▶ Record excerpts
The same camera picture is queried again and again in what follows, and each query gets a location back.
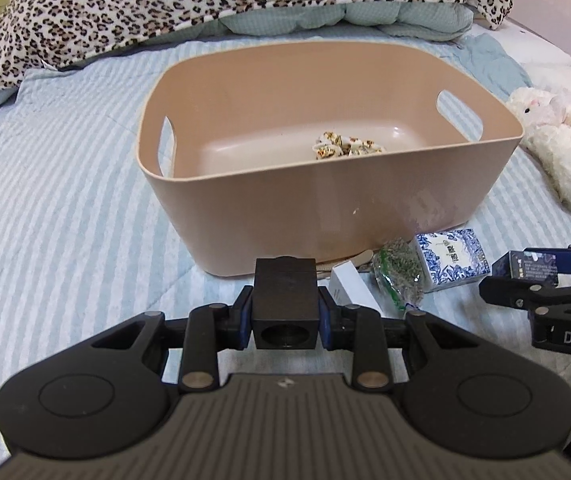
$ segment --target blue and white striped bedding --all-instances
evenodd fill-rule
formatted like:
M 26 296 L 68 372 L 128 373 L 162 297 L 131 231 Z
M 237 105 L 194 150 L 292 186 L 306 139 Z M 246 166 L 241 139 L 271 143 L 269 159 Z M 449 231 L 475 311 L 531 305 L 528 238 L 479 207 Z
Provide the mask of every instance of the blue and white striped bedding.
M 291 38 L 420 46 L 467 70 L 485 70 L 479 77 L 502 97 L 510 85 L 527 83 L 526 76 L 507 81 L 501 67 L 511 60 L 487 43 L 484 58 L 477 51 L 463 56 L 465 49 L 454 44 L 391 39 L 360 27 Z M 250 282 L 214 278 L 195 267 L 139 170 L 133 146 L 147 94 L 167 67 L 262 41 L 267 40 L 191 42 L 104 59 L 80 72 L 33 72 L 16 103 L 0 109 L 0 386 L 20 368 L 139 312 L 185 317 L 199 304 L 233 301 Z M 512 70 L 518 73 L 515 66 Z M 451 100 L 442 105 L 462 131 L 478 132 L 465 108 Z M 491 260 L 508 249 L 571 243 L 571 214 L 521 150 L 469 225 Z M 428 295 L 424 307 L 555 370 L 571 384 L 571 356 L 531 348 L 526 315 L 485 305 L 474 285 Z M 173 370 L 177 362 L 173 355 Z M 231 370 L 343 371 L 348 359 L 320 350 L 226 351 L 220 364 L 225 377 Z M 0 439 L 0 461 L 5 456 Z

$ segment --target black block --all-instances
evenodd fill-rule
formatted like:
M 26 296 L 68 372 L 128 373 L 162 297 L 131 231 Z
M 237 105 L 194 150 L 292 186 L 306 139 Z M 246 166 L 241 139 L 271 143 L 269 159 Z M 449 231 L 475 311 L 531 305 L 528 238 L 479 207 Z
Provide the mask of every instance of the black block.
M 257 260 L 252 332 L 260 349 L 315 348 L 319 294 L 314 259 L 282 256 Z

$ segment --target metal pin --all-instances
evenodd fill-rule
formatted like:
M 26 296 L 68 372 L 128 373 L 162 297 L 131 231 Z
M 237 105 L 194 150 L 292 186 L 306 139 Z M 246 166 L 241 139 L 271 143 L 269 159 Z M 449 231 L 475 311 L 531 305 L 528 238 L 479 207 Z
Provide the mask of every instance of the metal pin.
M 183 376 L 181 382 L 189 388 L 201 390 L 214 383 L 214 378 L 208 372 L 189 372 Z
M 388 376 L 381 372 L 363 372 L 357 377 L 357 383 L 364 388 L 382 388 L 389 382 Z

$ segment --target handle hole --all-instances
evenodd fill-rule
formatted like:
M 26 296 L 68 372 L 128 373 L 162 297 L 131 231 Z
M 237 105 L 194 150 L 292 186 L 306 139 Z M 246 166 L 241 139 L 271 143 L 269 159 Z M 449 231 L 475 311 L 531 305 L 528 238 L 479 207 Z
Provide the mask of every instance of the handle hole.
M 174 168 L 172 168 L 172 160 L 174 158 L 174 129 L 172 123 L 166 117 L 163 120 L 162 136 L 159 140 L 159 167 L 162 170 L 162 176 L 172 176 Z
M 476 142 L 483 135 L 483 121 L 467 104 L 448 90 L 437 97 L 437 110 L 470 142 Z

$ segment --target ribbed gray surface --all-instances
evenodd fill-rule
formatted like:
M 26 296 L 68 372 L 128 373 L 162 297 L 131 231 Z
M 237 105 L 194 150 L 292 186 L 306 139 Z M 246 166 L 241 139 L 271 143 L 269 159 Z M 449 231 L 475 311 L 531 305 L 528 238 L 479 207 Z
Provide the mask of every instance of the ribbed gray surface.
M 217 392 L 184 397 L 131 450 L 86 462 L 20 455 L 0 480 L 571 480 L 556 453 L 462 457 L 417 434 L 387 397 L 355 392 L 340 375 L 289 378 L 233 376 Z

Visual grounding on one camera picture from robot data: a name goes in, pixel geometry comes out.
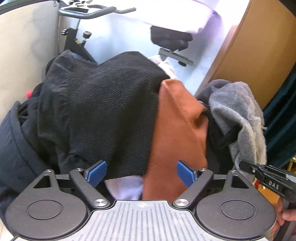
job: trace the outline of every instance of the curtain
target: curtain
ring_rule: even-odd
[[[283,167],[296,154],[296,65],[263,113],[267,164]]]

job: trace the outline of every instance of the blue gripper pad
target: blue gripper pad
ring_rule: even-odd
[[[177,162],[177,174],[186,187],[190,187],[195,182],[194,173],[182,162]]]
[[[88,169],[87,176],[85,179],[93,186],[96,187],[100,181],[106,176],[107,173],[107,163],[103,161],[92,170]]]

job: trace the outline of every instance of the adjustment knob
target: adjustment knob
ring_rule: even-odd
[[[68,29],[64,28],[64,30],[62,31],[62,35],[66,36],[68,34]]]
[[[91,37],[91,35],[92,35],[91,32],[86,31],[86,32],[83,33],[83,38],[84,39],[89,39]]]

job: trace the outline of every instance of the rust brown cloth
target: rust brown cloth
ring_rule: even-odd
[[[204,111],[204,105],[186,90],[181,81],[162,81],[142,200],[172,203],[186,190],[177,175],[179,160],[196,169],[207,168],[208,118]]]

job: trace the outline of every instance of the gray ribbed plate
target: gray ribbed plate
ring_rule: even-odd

--

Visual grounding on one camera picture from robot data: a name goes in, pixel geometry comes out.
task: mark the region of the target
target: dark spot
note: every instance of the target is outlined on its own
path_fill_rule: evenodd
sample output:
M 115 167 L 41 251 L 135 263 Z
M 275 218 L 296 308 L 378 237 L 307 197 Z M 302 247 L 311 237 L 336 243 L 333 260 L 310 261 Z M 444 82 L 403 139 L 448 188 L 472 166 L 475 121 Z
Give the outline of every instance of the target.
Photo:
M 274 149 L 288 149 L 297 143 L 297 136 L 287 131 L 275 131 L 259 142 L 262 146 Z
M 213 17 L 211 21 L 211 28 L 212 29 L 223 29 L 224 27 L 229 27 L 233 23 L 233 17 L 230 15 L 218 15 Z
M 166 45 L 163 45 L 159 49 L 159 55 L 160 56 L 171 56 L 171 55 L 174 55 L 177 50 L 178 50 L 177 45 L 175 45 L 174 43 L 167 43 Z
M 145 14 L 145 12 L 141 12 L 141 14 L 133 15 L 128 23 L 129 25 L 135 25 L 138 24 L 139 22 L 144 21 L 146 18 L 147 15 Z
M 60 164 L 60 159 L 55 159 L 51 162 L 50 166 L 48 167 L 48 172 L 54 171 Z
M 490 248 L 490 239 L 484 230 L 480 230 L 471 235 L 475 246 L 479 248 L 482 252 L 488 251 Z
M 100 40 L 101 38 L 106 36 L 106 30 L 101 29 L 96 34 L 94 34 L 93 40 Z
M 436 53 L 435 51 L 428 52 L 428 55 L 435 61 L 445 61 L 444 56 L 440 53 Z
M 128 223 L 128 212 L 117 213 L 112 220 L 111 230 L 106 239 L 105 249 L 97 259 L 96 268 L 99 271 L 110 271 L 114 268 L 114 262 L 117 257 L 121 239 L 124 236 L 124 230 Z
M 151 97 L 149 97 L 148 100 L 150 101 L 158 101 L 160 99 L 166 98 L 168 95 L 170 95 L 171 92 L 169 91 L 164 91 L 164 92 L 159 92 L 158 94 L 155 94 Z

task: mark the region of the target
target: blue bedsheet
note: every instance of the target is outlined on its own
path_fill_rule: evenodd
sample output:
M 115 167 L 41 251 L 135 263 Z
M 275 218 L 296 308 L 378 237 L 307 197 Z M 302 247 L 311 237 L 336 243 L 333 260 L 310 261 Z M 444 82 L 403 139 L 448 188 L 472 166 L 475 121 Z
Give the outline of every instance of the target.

==

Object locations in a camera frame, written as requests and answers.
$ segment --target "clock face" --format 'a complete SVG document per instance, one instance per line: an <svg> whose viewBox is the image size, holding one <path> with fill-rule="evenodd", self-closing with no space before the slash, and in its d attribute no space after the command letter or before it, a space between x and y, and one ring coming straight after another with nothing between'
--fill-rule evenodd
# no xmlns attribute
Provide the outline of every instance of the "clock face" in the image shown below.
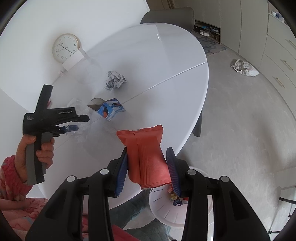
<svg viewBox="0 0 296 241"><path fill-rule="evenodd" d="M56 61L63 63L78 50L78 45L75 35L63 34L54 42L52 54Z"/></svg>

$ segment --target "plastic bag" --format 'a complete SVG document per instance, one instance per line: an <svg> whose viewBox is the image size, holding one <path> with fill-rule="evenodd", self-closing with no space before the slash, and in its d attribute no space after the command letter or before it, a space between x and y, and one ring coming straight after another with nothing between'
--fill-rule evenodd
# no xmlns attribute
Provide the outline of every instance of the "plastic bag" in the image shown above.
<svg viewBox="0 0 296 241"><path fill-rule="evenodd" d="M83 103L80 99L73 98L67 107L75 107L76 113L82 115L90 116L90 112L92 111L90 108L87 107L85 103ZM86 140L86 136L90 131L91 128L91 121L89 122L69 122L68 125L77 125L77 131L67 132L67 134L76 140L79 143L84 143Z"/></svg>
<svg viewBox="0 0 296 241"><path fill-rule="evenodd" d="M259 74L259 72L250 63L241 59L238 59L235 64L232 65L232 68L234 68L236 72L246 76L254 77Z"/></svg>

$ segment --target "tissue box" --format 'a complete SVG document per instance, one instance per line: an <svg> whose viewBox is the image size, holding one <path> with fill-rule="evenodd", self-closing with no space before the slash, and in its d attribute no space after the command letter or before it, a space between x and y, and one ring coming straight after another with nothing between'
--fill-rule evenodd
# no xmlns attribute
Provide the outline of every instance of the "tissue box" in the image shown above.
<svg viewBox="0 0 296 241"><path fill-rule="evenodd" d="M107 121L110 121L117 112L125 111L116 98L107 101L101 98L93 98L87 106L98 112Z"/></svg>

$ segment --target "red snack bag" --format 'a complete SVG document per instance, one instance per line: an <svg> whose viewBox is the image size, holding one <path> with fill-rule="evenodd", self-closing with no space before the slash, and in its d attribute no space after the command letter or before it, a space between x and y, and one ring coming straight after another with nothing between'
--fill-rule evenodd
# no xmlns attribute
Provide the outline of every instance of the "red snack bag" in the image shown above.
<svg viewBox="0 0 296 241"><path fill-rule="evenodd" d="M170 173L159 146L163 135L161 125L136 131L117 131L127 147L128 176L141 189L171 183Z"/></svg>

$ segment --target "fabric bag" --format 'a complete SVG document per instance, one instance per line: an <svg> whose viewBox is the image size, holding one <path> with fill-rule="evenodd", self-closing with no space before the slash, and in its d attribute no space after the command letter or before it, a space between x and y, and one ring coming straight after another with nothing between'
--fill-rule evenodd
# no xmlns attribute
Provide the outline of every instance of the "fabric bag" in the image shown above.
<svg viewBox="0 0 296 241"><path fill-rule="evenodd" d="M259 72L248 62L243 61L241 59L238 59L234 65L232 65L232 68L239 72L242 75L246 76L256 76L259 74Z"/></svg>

▶ Required work
Write out only the lines that run from the line containing "job: trace the outline of every instance of the blue" through the line containing "target: adjustment knob", both included, exactly as they appear above.

▶ Response to this exercise
job: trace the outline of every instance of the blue gripper pad
target: blue gripper pad
ring_rule: even-odd
[[[177,162],[177,174],[186,187],[190,187],[195,182],[194,173],[182,162]]]
[[[88,169],[87,176],[85,179],[93,186],[96,187],[100,181],[106,176],[107,173],[107,163],[103,161],[92,170]]]

job: trace the outline of every instance of the adjustment knob
target: adjustment knob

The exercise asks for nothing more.